** What to produce **
In the material below, find every line containing "above" and copy that line.

** Data for processing **
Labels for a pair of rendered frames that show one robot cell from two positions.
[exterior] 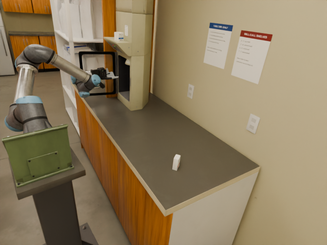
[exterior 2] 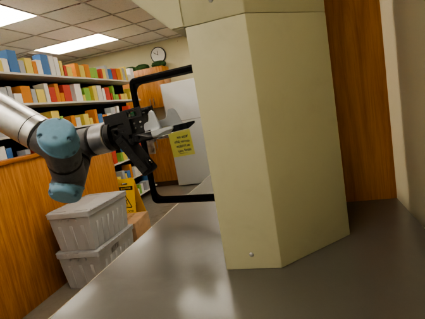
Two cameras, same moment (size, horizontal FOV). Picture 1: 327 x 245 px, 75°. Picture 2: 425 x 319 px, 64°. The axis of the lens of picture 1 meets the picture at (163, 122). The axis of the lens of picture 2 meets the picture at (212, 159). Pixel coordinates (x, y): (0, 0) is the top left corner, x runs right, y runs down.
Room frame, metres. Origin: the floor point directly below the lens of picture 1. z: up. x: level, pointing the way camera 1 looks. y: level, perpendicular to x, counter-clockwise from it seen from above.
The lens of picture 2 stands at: (1.30, -0.20, 1.26)
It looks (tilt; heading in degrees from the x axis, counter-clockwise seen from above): 8 degrees down; 51
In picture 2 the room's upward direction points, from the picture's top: 10 degrees counter-clockwise
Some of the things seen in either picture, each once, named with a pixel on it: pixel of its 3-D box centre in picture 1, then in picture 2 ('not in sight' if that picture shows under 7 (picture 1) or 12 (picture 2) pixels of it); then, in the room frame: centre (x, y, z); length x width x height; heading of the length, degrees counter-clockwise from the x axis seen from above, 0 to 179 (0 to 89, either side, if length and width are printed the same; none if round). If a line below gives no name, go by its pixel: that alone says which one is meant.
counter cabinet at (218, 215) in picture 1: (136, 155); not in sight; (1.73, 0.23, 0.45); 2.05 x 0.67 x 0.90; 34
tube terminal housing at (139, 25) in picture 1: (136, 61); (269, 68); (1.90, 0.28, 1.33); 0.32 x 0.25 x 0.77; 34
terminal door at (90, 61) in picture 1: (98, 74); (183, 137); (1.88, 0.62, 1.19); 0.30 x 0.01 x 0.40; 115
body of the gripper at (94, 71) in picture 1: (99, 74); (131, 128); (1.69, 0.56, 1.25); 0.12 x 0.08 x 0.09; 124
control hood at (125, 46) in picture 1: (116, 46); (180, 23); (1.80, 0.43, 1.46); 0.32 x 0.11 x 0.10; 34
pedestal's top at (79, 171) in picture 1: (46, 166); not in sight; (0.92, 0.63, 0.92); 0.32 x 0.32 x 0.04; 40
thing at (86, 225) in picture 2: not in sight; (92, 219); (2.26, 2.70, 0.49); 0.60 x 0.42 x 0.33; 34

** Solved exercise **
Room frame, metres. Origin: the floor point directly below the lens of picture 1. z: up. x: level, pointing the way camera 1 looks. y: level, perpendicular to x, counter-clockwise from it seen from above.
It looks (tilt; heading in degrees from the x axis, counter-clockwise seen from above): 8 degrees down; 51
Some of the things seen in either picture, each once, named with a pixel on it: pixel of its 3-D box centre in picture 1, then in picture 2 ('not in sight' if that picture shows under 7 (picture 1) or 12 (picture 2) pixels of it); then, in the room frame: centre (x, y, z); length x width x height; heading of the length, degrees counter-clockwise from the x axis seen from above, 0 to 179 (0 to 89, either side, if length and width are printed the same; none if round). If a line below gives no name, go by its pixel: that alone says which one is meant.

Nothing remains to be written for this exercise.